Emboldened by her successful debate with a Wall Street Journal reporter over monetary policy, Sarah Palin continues today to blast the Federal Reserve and the Obama administration over the second round of “quantitative easing.” Palin calls Obama an educated man who certainly can’t believe the nonsensical explanation he gives that the QE2 will somehow push businesses to invest domestically while weakening the dollar abroad. Instead, Palin suspects that Obama’s ride on the QE2 also gives him a free ride on debt, allowing the President to avoid making tough decisions — and warns that the rest of us should start taking our Dramamine:
It would be a global disaster if the U.S. economy remained permanently stuck in the mud. But the same cannot be said of his claim that the Fed’s experiment in pump priming would automatically lead to increased economic growth. By the time this experiment is over, QE will make us queasy.
Will driving the dollar down in this way do anything to boost U.S. exports? The short answer is not really. A weaker dollar will temporarily boost exports by making our goods cheaper to sell; but inevitably other countries will respond in kind, triggering the kind of currency wars economists are warning us about. It’s precisely to prevent this scenario that World Bank President Robert Zoellick recently came out in favor of some new type of gold standard or “international reference point.”
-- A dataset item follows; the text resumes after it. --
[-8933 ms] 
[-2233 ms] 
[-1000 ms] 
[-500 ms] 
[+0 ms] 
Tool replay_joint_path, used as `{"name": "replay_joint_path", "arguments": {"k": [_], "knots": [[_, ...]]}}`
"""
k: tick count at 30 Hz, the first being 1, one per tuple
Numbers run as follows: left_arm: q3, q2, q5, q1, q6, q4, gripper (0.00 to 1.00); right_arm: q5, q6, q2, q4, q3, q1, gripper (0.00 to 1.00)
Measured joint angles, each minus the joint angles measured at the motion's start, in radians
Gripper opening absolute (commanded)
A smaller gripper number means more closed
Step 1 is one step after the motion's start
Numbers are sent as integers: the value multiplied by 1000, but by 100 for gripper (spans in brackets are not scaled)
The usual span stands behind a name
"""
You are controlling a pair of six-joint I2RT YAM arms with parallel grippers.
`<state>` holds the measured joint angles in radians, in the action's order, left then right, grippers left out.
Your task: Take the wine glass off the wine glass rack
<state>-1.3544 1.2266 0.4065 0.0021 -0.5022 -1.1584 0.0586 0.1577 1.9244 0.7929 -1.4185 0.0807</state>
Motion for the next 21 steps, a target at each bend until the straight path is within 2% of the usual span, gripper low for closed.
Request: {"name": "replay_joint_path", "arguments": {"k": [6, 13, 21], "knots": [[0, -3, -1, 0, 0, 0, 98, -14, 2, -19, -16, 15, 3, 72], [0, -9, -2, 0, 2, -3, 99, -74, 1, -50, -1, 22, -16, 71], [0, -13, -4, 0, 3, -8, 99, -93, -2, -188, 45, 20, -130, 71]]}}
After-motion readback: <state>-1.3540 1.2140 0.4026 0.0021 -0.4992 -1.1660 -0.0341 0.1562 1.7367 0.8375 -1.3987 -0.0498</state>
Will QE2 then at least boost domestic investment? No, again. As I explained in my speech in Phoenix, the reason banks aren’t lending and businesses aren’t investing isn’t because of insufficient access to credit. There’s plenty of money around, it’s just that no one’s willing to spend it. Big businesses especially have been hoarding cash. They’re not expanding or adding to their workforce because there’s just too much uncertainty created by a lot of big government experiments that aren’t working. It’s the President’s own policies that are creating this uncertainty.
The President is an educated man. I would hope that he knows these things as well as you and I do. So why then, if he knows it won’t really boost our exports or our domestic investments, would he still come out in defense of this dangerous experiment? I think the most plausible answer has to do with the debt. As liberal economist Paul Krugman has explained, a little inflation goes a long way towards driving down the value of the enormous national debt Obama has run up. And the higher the inflation, the greater the likelihood he won’t have to take any of the tough decisions needed to bring the deficit back down. In other words, pushing inflation upwards means you can have your cake and eat it too. You can spend all you like and then make the bill disappear by driving down the value of the dollar – buying with one hand the debt your reckless spending is issuing with the other. No need to cut spending, folks, just run the printing presses. It’s a win-win scenario.
Except, of course, that it’s more likely to be a lose-lose. Businesses won’t feel any more pressure to spend their money now in long-term growth strategies in an environment where the American government deliberately undermines confidence in the dollar; they’ll be more likely to look abroad for growth opportunities. At the same time, our creditors won’t be terribly eager to purchase any more US debt at the current interest rates offered. We will have to pay substantially more interest for any deficit spending we incur from this point forward, which means more money going to debt service and more deficit spending.
The QE2 strategy might work if the Obama administration planned to spend less than annual revenue over the next several years in order to lower the national debt and avoid issuing new Treasury notes. Any backlash against devaluing the dollar would be felt only indirectly in those circumstances, as we would not need to promise higher yields to acquire capital, although we would still have to deal with the backlash coming from our trading partners on exports. However, the Obama administration doesn’t plan to offer an austerity program along with QE2; they expect to run annual deficits from between $800 billion to over $1 trillion for the next several years, and the rates we will have to offer will only accelerate our annual deficit problem, even with a devalued currency.
And of course, if the Obama administration planned to spend less than current annual revenue, the Fed wouldn’t have felt the need to try QE2 in the first place. The Fed has run out of options to deal with monetary policy in an environment where Congress won’t reform spending and entitlements and a President demands even more deficit spending. In the face of a political establishment that refuses to acknowledge fiscal reality, the Fed has set sail on the QE2 for Weimar, or at the very least, Greece. There isn’t enough Dramamine in the world for those choppy seas.